# DATA BELOW:
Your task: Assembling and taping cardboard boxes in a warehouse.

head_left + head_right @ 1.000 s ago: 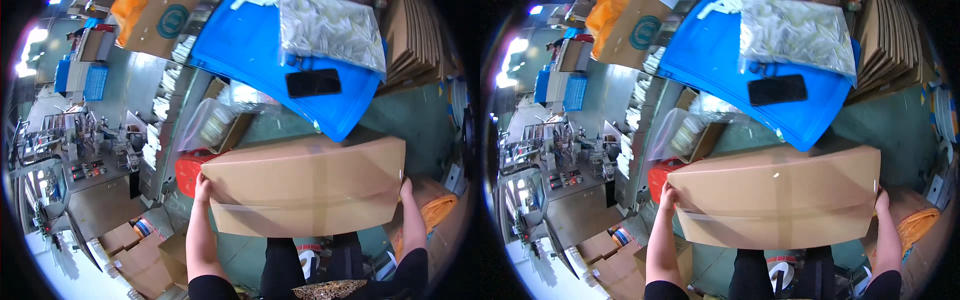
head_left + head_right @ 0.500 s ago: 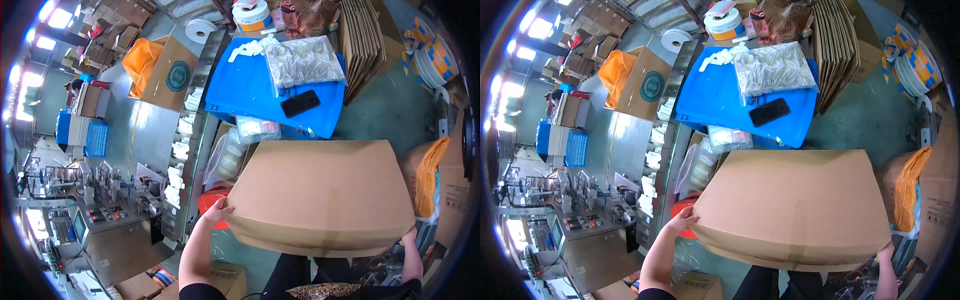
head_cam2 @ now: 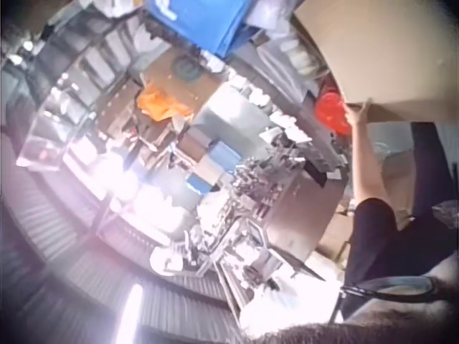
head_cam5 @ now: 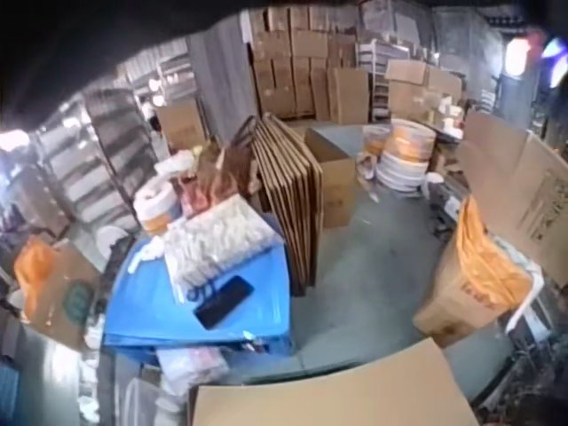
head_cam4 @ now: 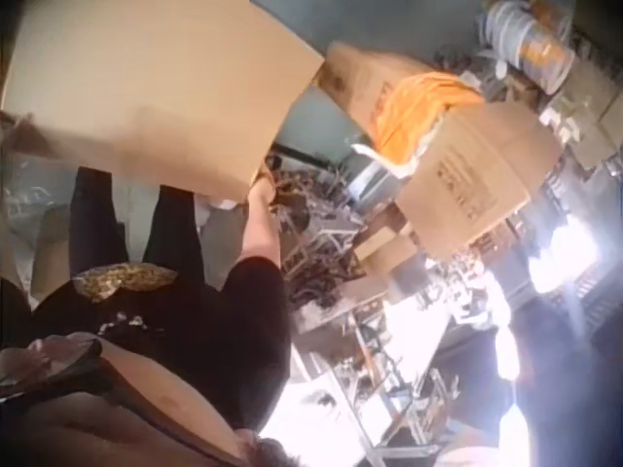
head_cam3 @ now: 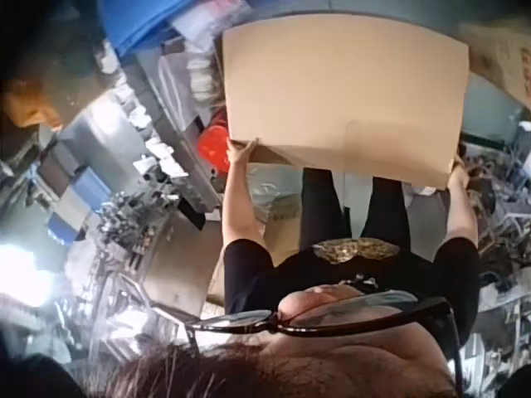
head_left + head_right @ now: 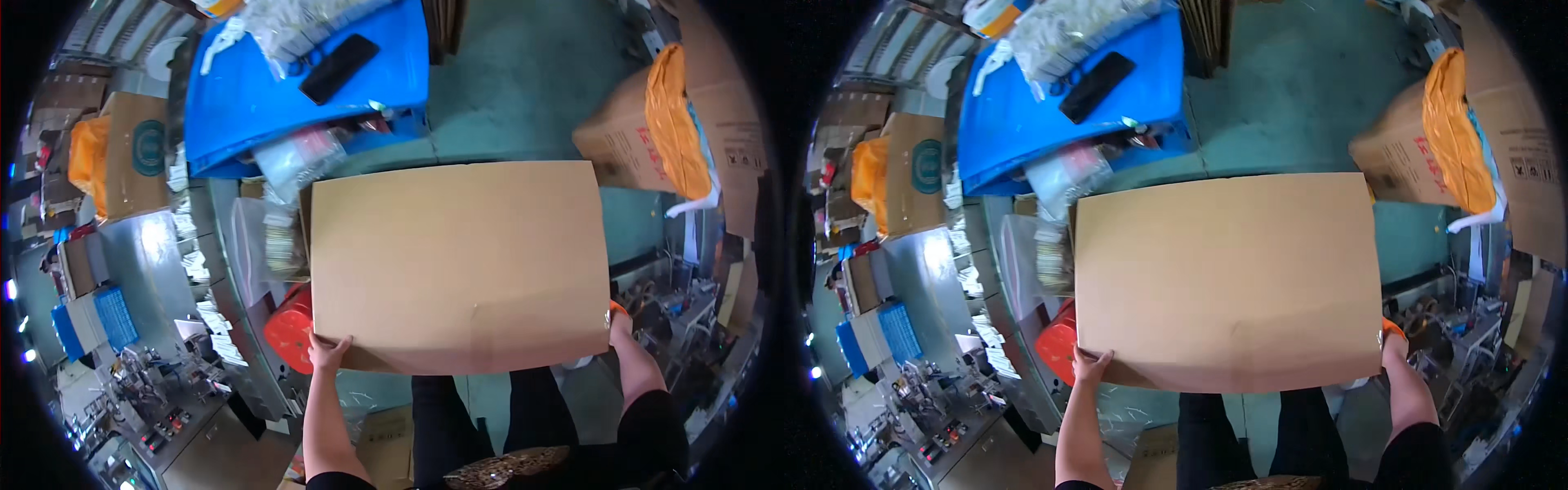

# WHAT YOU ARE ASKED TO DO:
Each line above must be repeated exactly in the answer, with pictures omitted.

# ANSWER SECTION:
Your task: Assembling and taping cardboard boxes in a warehouse.

head_left + head_right @ 1.000 s ago: 
head_left + head_right @ 0.500 s ago: 
head_cam2 @ now: 
head_cam5 @ now: 
head_cam4 @ now: 
head_cam3 @ now: 
head_left + head_right @ now: 

The exercise has been completed.